> **Problem to solve**
From the line with "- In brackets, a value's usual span" to the last line of the data below, repeat every line exactly and add nothing.

--- Collected material Enclosed Below ---

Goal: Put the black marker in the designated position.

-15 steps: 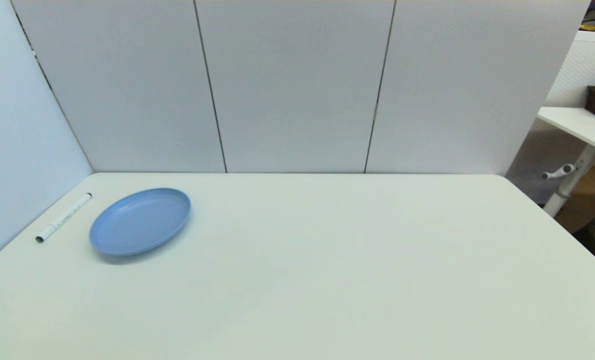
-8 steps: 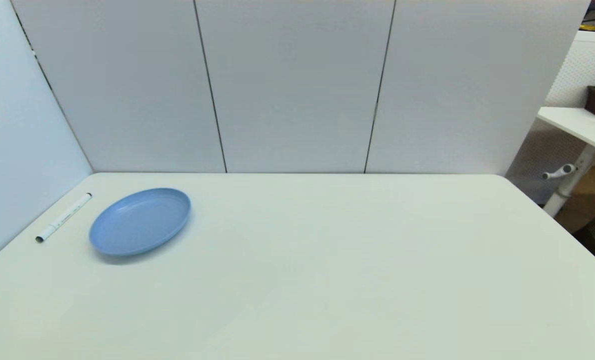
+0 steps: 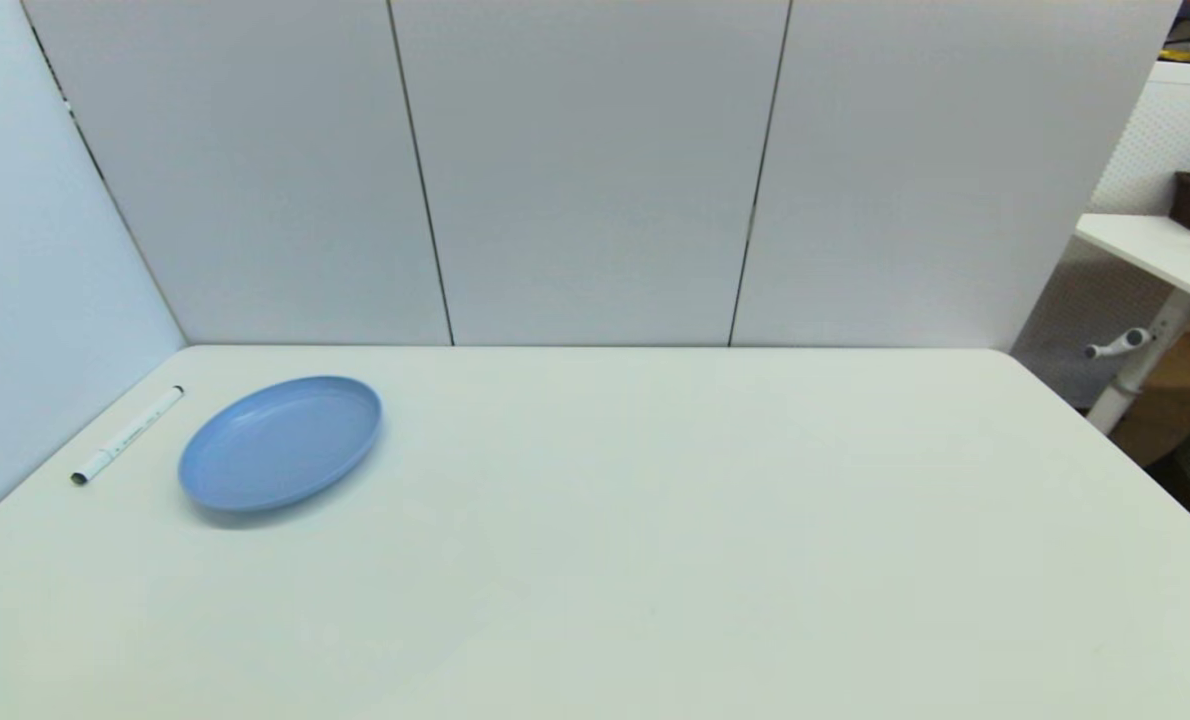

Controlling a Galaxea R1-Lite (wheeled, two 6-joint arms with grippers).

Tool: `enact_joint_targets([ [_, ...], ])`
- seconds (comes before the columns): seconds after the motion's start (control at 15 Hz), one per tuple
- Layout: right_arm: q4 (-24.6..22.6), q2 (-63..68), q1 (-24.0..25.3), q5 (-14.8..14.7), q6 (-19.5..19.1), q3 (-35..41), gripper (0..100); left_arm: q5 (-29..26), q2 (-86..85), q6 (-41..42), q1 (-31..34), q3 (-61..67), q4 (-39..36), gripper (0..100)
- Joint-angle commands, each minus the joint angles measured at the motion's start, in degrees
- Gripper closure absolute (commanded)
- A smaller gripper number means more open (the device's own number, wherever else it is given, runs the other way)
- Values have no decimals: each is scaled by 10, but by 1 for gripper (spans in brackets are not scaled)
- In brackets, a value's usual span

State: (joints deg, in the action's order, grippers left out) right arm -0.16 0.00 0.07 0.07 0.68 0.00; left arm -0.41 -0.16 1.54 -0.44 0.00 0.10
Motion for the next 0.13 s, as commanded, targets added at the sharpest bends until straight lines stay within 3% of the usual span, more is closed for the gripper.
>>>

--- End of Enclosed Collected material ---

> **Result of this task**
- In brackets, a value's usual span

State: (joints deg, in the action's order, grippers left out) right arm -0.16 0.00 0.07 0.07 0.68 0.00; left arm -0.41 -0.16 1.54 -0.44 0.00 0.10
Motion for the next 0.13 s, as commanded, targets added at the sharpest bends until straight lines stay within 3% of the usual span, more is closed for the gripper.
>>>

The exercise is finished and nothing remains.